But anyway, one student did flight deck corrosion. Another one did replacing Monel in submarine piping with titanium. Another one did Monel weld metal on stainless steel. Another one did a bearing failure they were familiar with. Another one did new ship construction. One was a Navy nuke, and he did nuclear corrosion from a generic point of view, because he felt that anything he knew about Navy nuke must be classified. Okay it's not true, but nonetheless. So anyway, you can be on corrosion, it can be on welding. I've had students talk about sailboat masts, okay, so far as that goes. Any topic you want. If you pick a topic you're interested in you'll do a better job. I've had a number of students essentially do a presentation of what they had to present right before they left, the last assignment. Many of you have had to do presentations, and I don't care if you use it. I've had — when undergraduates take this, some of them will do something they did for their summer internship, okay, doesn't matter to me.

It's not that I'm trying to make you work hard. MIT requires that I evaluate each student independently. Can't evaluate you as a group. I have a very bad attitude about teaching, having been a student here, and having taught here for a number of years. And looking at how we teach in general in this country, we teach so that students can pass exams. We don't teach so students can learn. We train you to take a quiz, and I'm of the opinion you wouldn't be here at MIT if you didn't know how to take a quiz. You never would have gotten here. So therefore I'm not interested in testing your ability to take a quiz, I'm not interested in writing the quiz, I'm not interested in grading the quiz. The students will say they learn more from the students' presentations, or not, not necessarily — they don't say they learn more, they say they enjoy the students' presentations as much as the lectures, okay, how about that.

I learn a lot from the — I learn more from the students' presentations than from the lectures, because it's sort of assumed that maybe I knew what I was talking about in the lectures.

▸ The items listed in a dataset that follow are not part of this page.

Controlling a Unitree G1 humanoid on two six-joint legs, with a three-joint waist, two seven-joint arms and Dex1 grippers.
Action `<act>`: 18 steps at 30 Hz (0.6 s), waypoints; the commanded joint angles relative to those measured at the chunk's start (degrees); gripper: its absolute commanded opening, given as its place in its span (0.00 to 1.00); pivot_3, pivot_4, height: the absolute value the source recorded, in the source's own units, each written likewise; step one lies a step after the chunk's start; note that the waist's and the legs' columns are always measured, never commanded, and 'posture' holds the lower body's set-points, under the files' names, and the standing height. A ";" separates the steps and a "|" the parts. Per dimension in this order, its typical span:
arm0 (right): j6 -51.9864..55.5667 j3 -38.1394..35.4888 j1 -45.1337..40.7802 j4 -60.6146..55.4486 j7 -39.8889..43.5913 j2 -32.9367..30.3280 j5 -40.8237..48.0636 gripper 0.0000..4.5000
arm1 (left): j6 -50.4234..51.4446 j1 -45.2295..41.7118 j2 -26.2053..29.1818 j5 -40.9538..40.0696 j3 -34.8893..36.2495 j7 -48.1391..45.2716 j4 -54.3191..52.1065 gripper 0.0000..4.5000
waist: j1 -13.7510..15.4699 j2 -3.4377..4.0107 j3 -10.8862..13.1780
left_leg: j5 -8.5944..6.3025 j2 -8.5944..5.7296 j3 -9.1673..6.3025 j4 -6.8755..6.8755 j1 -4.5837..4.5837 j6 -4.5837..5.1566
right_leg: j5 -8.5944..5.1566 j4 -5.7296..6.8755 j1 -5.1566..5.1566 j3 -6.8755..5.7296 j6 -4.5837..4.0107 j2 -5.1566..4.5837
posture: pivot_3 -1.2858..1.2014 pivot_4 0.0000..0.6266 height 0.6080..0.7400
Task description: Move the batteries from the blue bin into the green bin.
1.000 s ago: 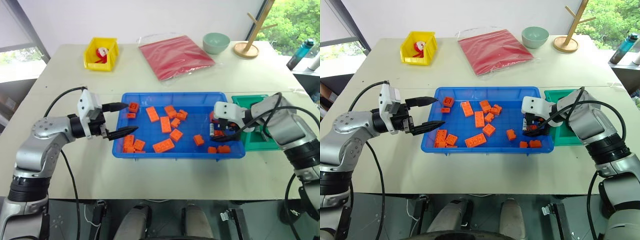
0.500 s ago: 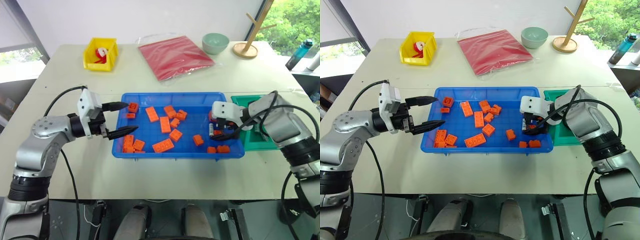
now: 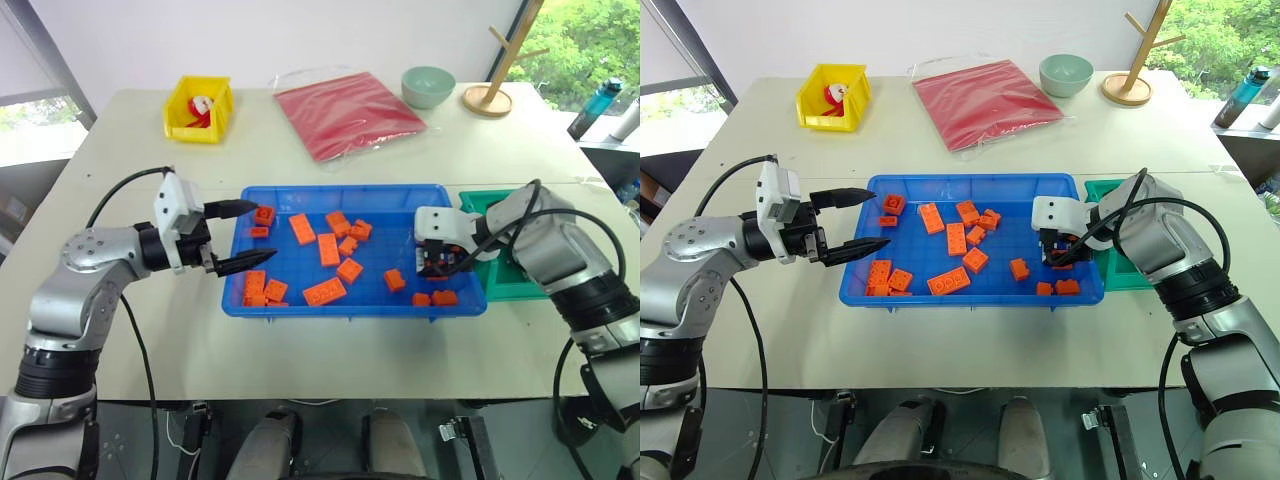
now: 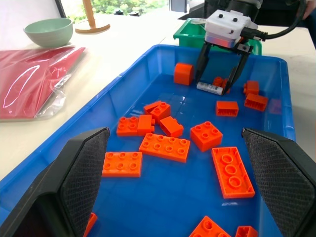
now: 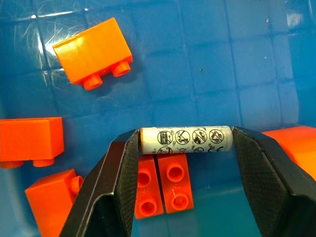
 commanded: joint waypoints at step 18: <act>23.11 -27.05 1.12 -10.40 -4.96 -9.23 15.11 0.51 | 0.88 0.92 2.91 -0.77 2.96 -0.86 1.44 1.00 | 0.88 0.07 0.06 | 0.00 -0.13 -0.04 0.00 -0.05 0.00 | 0.00 0.00 -0.02 0.01 0.00 -0.08 | 0.52 0.24 0.82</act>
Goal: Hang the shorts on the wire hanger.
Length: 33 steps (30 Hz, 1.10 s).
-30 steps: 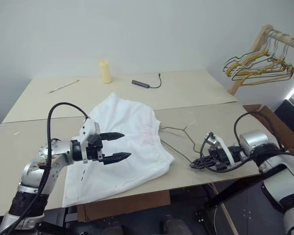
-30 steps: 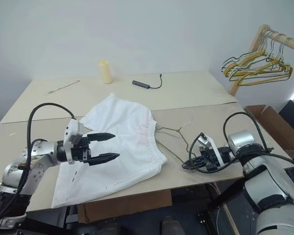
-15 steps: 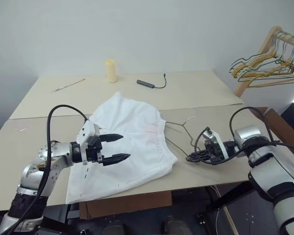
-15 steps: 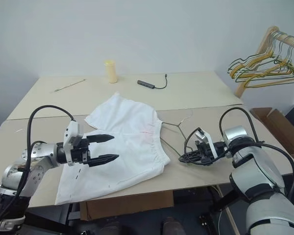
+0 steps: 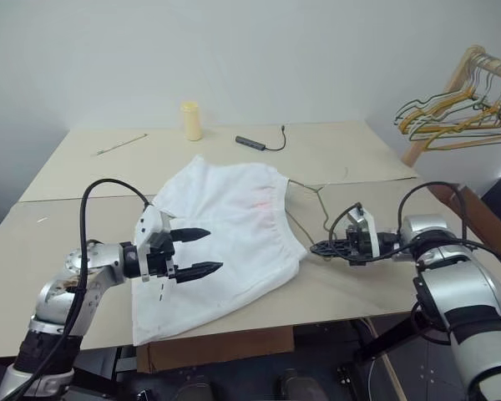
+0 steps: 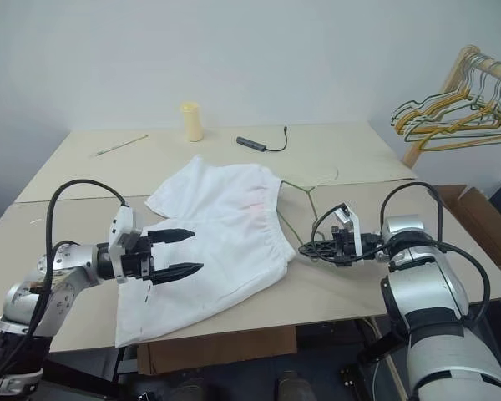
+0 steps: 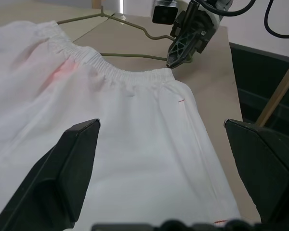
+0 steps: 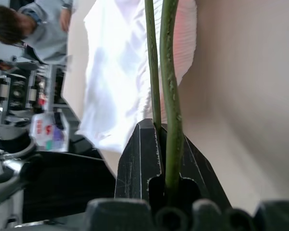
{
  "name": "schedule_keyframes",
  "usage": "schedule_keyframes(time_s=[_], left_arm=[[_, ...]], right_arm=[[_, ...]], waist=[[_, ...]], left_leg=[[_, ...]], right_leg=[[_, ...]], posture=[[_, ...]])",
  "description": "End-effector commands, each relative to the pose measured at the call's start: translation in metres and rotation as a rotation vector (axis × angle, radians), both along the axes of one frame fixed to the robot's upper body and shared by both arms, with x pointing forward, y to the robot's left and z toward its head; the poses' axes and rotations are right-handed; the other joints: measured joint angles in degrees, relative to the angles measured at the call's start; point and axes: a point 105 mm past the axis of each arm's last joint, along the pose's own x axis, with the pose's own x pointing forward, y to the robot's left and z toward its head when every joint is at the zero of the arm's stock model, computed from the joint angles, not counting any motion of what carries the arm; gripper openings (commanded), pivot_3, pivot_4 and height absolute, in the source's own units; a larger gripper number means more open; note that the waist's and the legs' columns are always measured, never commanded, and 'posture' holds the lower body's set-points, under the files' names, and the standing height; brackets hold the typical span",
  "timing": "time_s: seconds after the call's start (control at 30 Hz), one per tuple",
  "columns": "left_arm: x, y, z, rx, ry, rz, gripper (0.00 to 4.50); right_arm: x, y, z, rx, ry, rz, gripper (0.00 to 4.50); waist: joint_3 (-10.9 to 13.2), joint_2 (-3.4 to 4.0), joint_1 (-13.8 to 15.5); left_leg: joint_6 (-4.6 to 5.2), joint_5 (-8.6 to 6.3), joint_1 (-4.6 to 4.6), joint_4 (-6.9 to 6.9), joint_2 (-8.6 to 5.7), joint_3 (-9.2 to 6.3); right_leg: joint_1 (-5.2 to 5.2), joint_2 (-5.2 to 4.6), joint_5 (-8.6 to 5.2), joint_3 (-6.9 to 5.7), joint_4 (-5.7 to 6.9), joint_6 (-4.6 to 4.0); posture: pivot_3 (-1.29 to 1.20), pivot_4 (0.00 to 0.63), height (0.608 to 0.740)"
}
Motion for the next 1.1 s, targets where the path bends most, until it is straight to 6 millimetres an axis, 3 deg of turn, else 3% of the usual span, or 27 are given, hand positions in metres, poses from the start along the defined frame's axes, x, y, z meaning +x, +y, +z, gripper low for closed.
schedule_keyframes(time_s=[0.03,0.2,0.47,0.73,0.83,0.93,1.1], left_arm=[[0.001,-0.004,0.011,-0.003,-0.065,-0.020,4.47],[0.008,-0.003,0.021,-0.002,-0.110,-0.018,4.47],[0.027,0.013,0.086,-0.010,-0.320,-0.017,4.47],[0.047,0.035,0.140,0.063,-0.467,-0.007,4.47],[0.060,0.048,0.143,0.145,-0.476,0.012,4.47],[0.077,0.063,0.135,0.234,-0.446,0.038,4.47],[0.079,0.065,0.119,0.326,-0.352,-0.104,4.47]], right_arm=[[0.014,0.003,0.013,-0.068,-0.233,0.071,0.00],[0.024,0.010,0.032,-0.104,-0.459,0.103,0.00],[0.020,0.027,0.055,-0.341,-0.811,0.292,0.00],[0.017,0.054,0.063,-0.430,-0.934,0.391,0.00],[0.014,0.062,0.063,-0.457,-0.963,0.443,0.00],[0.010,0.071,0.064,-0.477,-1.002,0.504,0.00],[0.004,0.087,0.069,-0.480,-1.042,0.577,0.00]], waist=[[0.0,0.00,0.0],[0.0,0.05,-0.1],[0.1,0.09,-0.3],[0.1,0.09,-1.2],[0.1,0.09,-1.3],[0.1,0.09,-1.2],[0.1,0.09,-1.2]], left_leg=[[0.00,0.00,0.00,0.00,0.00,0.00],[0.00,0.00,0.00,0.00,0.00,0.01],[0.00,0.00,-0.01,0.00,0.00,0.00],[0.00,0.01,-0.01,0.00,0.00,0.00],[0.00,0.01,-0.01,0.00,0.00,0.01],[0.00,0.01,0.00,0.00,0.00,0.02],[0.00,0.01,-0.14,0.00,0.01,0.02]], right_leg=[[0.01,0.00,0.00,-0.01,0.00,0.00],[0.01,0.00,0.00,0.00,0.00,0.00],[0.00,0.00,-0.01,-0.01,-0.02,0.01],[0.00,0.01,0.00,-0.03,-0.01,0.01],[0.01,0.00,-0.01,-0.03,-0.05,0.02],[0.00,0.00,-0.01,-0.03,-0.03,0.02],[-0.10,0.01,-0.01,-0.06,-0.02,0.02]], posture=[[-0.01,0.000,0.740],[-0.02,0.000,0.740],[-0.03,0.000,0.740],[-0.01,0.000,0.740],[-0.01,0.000,0.740],[0.00,0.000,0.740],[0.00,0.000,0.740]])
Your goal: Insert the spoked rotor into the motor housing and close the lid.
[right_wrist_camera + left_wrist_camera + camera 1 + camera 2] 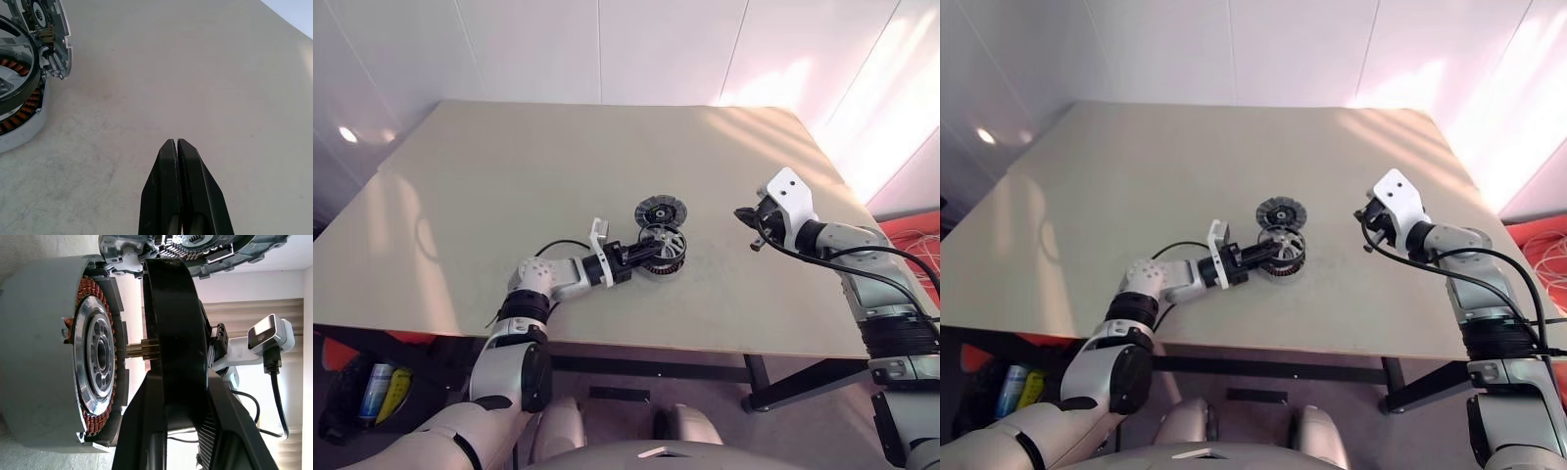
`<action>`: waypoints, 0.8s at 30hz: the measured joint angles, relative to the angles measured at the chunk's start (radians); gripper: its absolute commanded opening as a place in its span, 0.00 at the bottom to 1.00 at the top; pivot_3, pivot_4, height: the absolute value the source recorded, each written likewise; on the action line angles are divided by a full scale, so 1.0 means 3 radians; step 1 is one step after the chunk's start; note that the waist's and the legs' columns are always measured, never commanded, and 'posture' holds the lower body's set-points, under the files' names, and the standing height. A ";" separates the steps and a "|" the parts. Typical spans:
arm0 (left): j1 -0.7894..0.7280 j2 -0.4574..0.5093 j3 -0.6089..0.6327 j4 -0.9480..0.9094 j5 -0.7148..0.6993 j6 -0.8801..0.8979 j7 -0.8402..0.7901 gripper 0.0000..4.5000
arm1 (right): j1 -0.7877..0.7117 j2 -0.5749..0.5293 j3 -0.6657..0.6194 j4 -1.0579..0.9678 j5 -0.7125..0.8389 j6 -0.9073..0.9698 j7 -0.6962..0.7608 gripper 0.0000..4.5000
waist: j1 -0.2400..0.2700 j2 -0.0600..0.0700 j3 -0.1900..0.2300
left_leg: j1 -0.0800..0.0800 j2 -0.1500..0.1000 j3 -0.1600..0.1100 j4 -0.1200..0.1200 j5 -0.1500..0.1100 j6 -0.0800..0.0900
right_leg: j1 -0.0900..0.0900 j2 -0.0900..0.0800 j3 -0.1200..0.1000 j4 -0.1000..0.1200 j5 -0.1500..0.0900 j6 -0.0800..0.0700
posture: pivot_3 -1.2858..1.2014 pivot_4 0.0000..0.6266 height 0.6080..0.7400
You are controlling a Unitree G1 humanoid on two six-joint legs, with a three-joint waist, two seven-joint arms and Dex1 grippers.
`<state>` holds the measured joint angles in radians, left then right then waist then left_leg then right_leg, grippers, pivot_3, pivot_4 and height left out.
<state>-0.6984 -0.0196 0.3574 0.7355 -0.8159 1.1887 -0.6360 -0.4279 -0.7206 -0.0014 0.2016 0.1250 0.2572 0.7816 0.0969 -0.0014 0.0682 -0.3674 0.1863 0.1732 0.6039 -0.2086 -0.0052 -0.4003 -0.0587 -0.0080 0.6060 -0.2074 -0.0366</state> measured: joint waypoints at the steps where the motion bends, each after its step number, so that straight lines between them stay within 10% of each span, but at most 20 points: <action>1: 0.0001 -0.0004 -0.0005 -0.0001 0.0009 -0.0010 -0.0001 0.30 | -0.0001 0.0001 0.0000 0.0002 -0.0001 -0.0002 -0.0002 0.00 | 0.0000 0.0000 0.0000 | 0.0000 0.0000 0.0000 0.0000 0.0000 0.0000 | 0.0000 0.0000 0.0000 0.0000 0.0000 0.0000 | 0.52 0.00 1.00; 5: 0.0002 -0.0009 -0.0013 -0.0016 0.0014 -0.0014 -0.0022 0.57 | -0.0016 0.0005 0.0000 0.0054 -0.0013 -0.0027 -0.0012 0.00 | 0.0001 0.0000 0.0000 | 0.0002 0.0000 0.0000 0.0000 0.0000 0.0000 | 0.0002 0.0000 0.0000 0.0000 0.0000 0.0000 | 0.52 0.00 1.00; 24: 0.0419 0.0377 0.0252 -0.0803 -0.0202 0.0259 0.0139 0.57 | -0.0058 0.0061 0.0001 0.0072 -0.0028 -0.0059 -0.0068 0.00 | -0.0009 0.0002 0.0001 | 0.0001 0.0001 0.0000 -0.0003 0.0001 0.0001 | -0.0001 0.0000 -0.0001 0.0000 -0.0001 -0.0001 | 0.52 0.00 1.00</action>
<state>-0.5726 0.0934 0.4331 0.4947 -0.8765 1.2666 -0.5942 -0.4453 -0.7023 -0.0010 0.2233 0.1165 0.2396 0.7611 0.0943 -0.0009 0.0685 -0.3671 0.1867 0.1733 0.6029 -0.2082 -0.0048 -0.4005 -0.0586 -0.0083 0.6059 -0.2076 -0.0369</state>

I would much rather that you interrupt me in the lecture and ask a question, so that I can digress on something else. That's the challenge for me, whether I have a story to tell about your question. And students are usually pretty surprised to see the breadth of my stories after 40 years in this business. And I'd rather tell the story, because I've never heard these lectures, guys. I mean after a while, after you've taken the class 20 times, it gets to be kind of old hat. Okay you haven't taken it 20 times, but for me anyway.

So you're supposed to take three modules, and for the 2N students it's solid state weld diffusion, welding metallurgy, corrosion, which is what we'll be doing, we talked about at breakfast. Part of this is also adjusting to MIT, where any of you MIT undergraduates or graduate students? No. We just, the class that just graduated had, she's probably Commander McCoy, but she was the leader of the class, okay, as more senior, and she had gotten a degree in aeronautical engineering from MIT as undergraduate. So she was the only class of 30 years I've been doing this that I didn't have to help the class adjust to MIT. And many of you may have already heard, getting an education at MIT is like taking a drink from the fire hose, and it's not a bad analogy.

But in fact MIT is not really, well it is that intimidating, but it's not that bad. Okay, ninety-five percent of all the pressure at MIT is self-inflicted. Doesn't matter whether you're a student or a faculty member. There's a lot of pressure around here. So you need to learn to adapt to the pressure. And I actually gave, in fact, this should get posted on Stellar, but I gave him a copy of this article I wrote a number of years ago, ten years ago, to the MIT Faculty Newsletter on leadership, management, and education at MIT, trying to tell what I learned at that time over about 36 years at MIT of what makes MIT unique.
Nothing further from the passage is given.